The video was promptly deleted, but — this being the Internet — that didn’t mean it was gone:
A young man wearing a T-shirt bearing the Cavaliers’ “ALL IN” playoff logo stops as he walks through his kitchen, excited to hear “(I’ve Had) The Time of My Life,” the soundtrack to the climactic final dance scene in “Dirty Dancing,” playing on the radio. A young woman in an apron standing at the kitchen sink says, “That’s our song.” She turns around and they start sort of dancing at one another. (This is actually pretty good.)
The man turns back to the young woman, who has now shed her apron and is wearing a Bulls T-shirt. She runs at him and jumps, aiming to hit that Jennifer Grey-on-Patrick Swayze lift; he catches her in the air, sees her shirt, and throws her to the ground.
“Bulls fan?” he asks, incredulous. “I didn’t know you were a Bulls fan.”
He walks away from the young woman he just threw on the floor, saying, “I can’t believe she’s a Bulls fan.”
The young woman lies holding her stomach in pain on the floor fades to the background as the Cavs’ “ALL IN” logo comes to the forefront. A voiceover pipes in: “When it’s playoff basketball time, you have to be all in. So don’t make the same mistake she made.”
The clip then cuts to the man and woman sitting on a couch. She’s now wearing a navy blue “ALL IN” T-shirt and holding a bag of ice to the side of her head.
“I thought you were all in,” he tells her.
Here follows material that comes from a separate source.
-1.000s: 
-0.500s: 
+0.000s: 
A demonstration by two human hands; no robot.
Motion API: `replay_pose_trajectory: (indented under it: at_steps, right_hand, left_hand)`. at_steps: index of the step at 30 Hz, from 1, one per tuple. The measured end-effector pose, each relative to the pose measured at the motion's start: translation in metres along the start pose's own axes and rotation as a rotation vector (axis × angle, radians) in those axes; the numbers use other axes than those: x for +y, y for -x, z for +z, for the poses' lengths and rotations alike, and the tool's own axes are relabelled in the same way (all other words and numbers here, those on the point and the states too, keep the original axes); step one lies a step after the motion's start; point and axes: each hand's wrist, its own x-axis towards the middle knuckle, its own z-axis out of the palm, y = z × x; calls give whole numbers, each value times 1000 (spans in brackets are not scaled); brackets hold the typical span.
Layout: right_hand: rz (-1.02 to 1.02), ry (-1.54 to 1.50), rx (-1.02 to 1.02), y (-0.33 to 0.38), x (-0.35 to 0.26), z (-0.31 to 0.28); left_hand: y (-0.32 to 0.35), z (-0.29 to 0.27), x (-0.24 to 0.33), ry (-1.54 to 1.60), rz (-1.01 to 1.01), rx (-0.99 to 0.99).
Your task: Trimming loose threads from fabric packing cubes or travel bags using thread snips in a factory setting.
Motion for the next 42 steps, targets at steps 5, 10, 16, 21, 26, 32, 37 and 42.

“Well, I’m all in now,” she replies. “Let’s just watch the game.”
Cut to a close-up of the young man, satisfied.
“Go Cavs,” he says.
The clip’s intended as a step-for-step spoof of this “Dirty Dancing”-inspired United Healthcare commercial:
Where it differs, of course, is that the accidental crash of the United Healthcare ad gets replaced by an intentional act, and that the direct and uncontroversial message of the former (“There are thousands of ways into the complex health care system,” and we can make dealing with it simpler) gets replaced by … well … “Don’t make the same mistake she made.” While calls for heads to roll at the Q must also consider the fact that the young woman who performed in the skit and initially posted it to Vimeo is a team production assistant and award-winning editor, those are pretty big and problematic differences.
With domestic violence standing as a major problem in society at large and sports in particular, and one from which the NBA certainly isn’t immune, it’s fair to wonder how the Cavaliers’ media team allowed this to proceed from pitch to production to broadcasting in front of a sold-out arena at a playoff game and, now, to a much larger audience beyond without considering how the changes from the source material might impact the way the commercial came across. Moving forward with it seems, at best, tone-deaf, ill-considered … and, in an environment in which emojis can cost you your job, rife with potential consequences.
I’ve reached out to the Cavs for comment on the video and the response it’s generated, and will update if I hear back.